John Kerry. The Republicans had a very simple strategy for John Kerry. Define him as a flip-flopping, tax-and-spend liberal from Massachusetts, and do it before your base has the chance to do it for themselves. They stayed on message, early and often, and were successful on all accounts. Bonus points to BushCo for deftly shifting into “he’ll do or say anything to get elected” mode after Kerry looked far more presidential during the debates. The Kerry campaign did little to rebut these labels, sticking to their strategy of a down period between the end of the primaries and the days leading up to Kerry’s announcement of his VP selection. Kerry was pushed out of the headlines by war news, and he lost the definition game. With the Swift Boat Veterans group (and I’ll avoid making any assumptions/accusations into whether this group collaborated with BushCo in any way), Kerry was once again slow to rebut. Whether these decisions were made by John Kerry or his ever-changing gang of advisors, they were both strategic blunders. John Kerry doesn’t have that elusive personal touch and might not have the best political instincts. It’s sad — tragic, even — that a lot of the country never got to know John Kerry: a man of principle who has fought for justice and against corruption throughout his life; a man of gravitas who would represent this country as a strong, thoughtful, and responsible citizen in the world community; a man of extraordinary intellect who embraces learning, embraces debate, and understands the complexities of complex issues.
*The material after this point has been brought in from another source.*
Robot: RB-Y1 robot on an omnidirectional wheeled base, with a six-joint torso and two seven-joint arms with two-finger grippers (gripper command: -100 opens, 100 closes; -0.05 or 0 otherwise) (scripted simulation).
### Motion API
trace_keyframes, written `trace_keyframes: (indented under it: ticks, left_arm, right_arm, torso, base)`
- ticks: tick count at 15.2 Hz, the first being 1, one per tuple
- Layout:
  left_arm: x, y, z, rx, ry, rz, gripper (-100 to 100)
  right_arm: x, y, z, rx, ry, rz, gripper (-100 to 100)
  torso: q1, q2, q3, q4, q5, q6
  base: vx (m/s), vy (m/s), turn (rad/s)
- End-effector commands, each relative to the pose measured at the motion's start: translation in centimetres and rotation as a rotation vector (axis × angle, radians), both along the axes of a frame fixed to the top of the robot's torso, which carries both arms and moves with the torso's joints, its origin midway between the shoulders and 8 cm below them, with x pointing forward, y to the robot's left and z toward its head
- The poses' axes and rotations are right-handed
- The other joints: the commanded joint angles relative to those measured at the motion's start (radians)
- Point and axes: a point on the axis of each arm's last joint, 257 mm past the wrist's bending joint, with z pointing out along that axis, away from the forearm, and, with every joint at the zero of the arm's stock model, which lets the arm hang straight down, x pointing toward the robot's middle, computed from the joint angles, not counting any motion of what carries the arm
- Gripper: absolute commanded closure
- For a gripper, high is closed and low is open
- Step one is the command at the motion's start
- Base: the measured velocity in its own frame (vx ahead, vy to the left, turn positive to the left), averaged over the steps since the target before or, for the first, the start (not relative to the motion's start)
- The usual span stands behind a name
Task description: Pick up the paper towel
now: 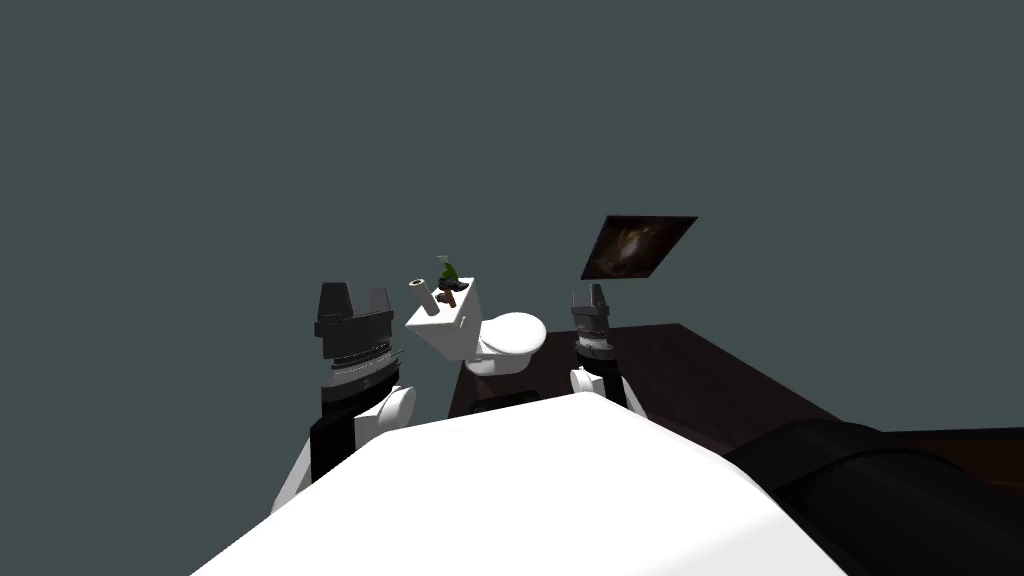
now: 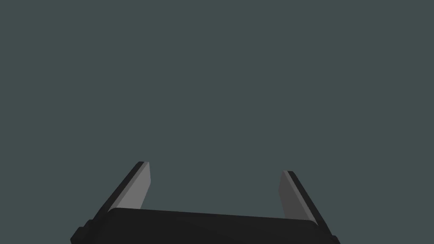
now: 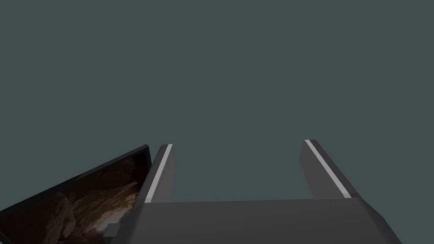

He could have been an excellent president. We’ll never know. Going forward, John Kerry is still the junior senator from Massachusetts. Nearly half the country voted for him for president yesterday. I want more openness and more accountability from the Bush administration for the next four years, and tens of millions of Americans share that view. And John Kerry is still in the best position to speak for me.
You. I’m assuming a clear majority of the folks who visit this blog voted for Kerry (those of you who are registered voters in the US, that is). So you voted for Kerry. What else did you do? Did you donate to the Kerry campaign? If you are not in the financial position to make a donation, did you volunteer for a campaign? Did you volunteer to help at the polls? If you share many of my concerns or my sense of urgency in the current direction of this country, get involved. I’m not bitter, and despite my great disappointment in the outcome of this election, I do have reason to celebrate. Bush lost one state that he carried in 2000: New Hampshire. When New Hampshire was called for Kerry, one of CNN’s talking heads said the Kerry campaign expected the win due in large part to their organization in the Manchester area which far outperformed the Gore effort from 2000. I, along with hundreds of other everyday citizens from New England, can take some measure of credit in that win. Expect another blog entry soon on my election day volunteering in Manchester. Going forward, I am not standing on the sidelines anymore. This is a participatory democracy. Many more social progressives need to roll up their sleeves and get to work.